**Records supplied**

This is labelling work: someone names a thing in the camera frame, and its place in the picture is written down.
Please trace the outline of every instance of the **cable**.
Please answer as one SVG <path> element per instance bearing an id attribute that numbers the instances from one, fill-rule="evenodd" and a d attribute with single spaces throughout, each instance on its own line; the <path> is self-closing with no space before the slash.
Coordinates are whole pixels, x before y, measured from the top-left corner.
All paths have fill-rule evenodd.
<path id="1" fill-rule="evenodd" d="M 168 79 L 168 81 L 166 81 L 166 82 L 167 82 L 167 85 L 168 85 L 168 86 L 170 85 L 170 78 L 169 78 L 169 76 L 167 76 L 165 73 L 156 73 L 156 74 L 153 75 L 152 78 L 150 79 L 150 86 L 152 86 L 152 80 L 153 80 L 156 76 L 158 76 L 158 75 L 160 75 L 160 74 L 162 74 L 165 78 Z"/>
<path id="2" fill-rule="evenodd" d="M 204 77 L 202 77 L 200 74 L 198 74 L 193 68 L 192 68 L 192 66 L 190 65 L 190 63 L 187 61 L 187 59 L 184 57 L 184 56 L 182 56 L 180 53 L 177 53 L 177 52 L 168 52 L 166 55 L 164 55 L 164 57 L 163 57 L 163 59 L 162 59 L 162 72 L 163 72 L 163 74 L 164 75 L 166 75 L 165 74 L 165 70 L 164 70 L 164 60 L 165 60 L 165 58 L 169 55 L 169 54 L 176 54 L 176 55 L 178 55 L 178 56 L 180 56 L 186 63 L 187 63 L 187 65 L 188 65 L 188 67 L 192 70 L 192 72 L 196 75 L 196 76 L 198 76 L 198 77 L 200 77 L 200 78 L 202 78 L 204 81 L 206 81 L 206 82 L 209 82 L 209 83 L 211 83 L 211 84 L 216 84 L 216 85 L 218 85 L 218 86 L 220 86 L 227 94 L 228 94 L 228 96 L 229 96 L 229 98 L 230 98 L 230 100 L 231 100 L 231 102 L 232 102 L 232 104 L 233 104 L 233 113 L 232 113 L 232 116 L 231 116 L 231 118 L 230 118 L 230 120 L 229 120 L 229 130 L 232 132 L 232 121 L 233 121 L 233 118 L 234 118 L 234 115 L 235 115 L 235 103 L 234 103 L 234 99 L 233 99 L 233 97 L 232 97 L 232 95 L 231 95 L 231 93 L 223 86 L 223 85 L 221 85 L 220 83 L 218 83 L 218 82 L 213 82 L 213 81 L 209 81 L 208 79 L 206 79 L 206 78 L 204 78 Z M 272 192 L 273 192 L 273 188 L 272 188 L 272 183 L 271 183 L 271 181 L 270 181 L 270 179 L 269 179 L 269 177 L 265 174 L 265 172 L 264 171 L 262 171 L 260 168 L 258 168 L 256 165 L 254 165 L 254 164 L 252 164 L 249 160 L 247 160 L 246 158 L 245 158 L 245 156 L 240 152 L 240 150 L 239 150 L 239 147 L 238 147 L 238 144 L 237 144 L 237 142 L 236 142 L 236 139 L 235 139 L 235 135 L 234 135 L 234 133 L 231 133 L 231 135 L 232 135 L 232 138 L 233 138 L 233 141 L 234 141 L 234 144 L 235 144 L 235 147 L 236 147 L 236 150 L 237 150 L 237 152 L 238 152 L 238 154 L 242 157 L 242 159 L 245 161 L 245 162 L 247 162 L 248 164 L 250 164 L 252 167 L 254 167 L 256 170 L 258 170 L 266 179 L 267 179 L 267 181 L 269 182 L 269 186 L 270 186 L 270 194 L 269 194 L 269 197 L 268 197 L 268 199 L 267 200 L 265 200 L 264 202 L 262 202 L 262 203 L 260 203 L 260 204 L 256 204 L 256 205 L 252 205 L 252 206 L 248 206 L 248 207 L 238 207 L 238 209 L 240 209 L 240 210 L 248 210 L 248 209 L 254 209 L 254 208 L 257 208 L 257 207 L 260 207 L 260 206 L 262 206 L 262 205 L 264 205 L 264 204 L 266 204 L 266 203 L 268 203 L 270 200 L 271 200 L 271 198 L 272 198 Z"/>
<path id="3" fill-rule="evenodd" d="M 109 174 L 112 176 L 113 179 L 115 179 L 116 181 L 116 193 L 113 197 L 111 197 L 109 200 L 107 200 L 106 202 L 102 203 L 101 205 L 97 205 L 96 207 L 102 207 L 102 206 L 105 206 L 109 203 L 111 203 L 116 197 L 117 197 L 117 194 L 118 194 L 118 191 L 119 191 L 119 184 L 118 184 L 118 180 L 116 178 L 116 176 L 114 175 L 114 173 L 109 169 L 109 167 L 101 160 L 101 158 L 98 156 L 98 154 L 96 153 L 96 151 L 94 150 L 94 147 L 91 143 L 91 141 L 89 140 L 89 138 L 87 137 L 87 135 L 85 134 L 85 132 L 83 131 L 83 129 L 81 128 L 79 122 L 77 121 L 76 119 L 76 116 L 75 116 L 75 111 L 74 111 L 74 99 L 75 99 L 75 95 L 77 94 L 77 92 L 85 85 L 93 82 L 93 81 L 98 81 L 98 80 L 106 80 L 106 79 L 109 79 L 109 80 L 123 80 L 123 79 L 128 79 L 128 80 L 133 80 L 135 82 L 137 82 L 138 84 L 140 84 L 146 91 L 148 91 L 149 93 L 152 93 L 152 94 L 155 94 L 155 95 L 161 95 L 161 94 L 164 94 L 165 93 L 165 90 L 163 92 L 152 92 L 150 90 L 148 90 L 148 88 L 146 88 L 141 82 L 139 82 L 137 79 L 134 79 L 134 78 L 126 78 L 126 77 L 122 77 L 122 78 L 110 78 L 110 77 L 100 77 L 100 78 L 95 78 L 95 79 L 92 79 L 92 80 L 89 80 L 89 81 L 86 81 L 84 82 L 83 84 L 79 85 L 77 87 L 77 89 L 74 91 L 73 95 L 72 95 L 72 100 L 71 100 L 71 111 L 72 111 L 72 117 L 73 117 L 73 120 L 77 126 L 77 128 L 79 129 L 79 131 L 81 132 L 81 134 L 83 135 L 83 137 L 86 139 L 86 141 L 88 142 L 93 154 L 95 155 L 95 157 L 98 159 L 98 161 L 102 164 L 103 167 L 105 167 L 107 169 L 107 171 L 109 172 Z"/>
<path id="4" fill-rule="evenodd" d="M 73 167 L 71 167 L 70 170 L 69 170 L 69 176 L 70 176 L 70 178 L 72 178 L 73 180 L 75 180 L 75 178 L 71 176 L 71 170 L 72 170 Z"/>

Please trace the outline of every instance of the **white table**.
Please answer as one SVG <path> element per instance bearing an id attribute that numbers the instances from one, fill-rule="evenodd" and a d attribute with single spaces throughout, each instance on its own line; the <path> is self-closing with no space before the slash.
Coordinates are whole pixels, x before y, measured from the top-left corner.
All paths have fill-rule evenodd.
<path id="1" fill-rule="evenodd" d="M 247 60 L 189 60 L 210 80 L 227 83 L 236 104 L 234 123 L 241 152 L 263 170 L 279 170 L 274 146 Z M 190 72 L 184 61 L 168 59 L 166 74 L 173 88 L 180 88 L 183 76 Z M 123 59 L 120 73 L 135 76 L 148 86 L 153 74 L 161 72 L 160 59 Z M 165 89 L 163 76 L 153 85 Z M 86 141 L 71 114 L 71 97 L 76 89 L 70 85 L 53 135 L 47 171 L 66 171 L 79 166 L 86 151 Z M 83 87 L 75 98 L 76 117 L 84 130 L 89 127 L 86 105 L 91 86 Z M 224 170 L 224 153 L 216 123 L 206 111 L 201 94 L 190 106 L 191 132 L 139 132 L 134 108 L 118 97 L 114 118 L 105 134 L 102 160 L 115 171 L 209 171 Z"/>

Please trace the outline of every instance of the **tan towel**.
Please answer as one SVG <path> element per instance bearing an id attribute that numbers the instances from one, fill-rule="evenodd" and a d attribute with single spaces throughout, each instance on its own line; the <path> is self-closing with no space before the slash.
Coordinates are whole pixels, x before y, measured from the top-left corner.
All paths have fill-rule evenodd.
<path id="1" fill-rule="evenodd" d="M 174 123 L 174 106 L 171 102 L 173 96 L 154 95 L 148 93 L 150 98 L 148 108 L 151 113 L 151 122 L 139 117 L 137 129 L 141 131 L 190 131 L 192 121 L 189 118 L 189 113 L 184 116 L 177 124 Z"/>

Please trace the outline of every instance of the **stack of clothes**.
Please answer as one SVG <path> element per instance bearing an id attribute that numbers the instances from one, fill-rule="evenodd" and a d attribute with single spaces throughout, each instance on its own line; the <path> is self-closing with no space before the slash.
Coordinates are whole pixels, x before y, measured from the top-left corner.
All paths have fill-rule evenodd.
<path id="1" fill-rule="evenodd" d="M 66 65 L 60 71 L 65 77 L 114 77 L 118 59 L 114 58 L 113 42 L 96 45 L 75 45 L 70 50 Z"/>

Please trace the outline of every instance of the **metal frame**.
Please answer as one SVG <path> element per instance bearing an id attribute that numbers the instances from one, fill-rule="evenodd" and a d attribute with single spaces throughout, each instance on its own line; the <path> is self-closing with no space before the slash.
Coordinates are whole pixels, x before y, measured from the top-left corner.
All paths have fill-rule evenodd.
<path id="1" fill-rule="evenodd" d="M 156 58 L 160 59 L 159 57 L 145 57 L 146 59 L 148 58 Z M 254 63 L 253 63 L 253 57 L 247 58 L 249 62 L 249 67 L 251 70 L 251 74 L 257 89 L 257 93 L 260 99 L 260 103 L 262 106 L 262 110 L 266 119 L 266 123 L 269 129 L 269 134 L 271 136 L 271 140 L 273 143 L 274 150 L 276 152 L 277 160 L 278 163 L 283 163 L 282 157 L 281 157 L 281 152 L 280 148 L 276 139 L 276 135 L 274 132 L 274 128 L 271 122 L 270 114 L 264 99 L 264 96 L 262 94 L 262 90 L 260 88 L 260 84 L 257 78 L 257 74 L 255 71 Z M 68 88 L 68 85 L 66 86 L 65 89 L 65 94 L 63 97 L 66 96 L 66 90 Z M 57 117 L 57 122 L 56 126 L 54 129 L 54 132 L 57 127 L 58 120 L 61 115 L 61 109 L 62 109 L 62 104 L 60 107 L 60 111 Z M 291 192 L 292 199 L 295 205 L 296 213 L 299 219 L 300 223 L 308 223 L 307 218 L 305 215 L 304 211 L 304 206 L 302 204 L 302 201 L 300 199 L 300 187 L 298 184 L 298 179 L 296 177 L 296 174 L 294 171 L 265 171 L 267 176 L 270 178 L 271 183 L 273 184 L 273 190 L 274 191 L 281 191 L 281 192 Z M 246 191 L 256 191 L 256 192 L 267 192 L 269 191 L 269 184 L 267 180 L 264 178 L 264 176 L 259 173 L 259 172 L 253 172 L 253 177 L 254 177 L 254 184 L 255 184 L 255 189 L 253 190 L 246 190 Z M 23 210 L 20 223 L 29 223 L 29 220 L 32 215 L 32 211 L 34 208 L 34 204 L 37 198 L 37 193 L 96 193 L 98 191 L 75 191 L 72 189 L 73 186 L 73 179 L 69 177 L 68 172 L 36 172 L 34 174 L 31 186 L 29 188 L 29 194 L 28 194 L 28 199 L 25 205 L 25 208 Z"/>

**How to complete this task**
Looking at the records above, which lines contain "every"? Copy those lines.

**Task output**
Please trace the outline of every instance of the **cable**.
Please trace the outline of every instance of the **white table**.
Please trace the outline of every instance of the **tan towel**.
Please trace the outline of every instance of the **stack of clothes**.
Please trace the outline of every instance of the **metal frame**.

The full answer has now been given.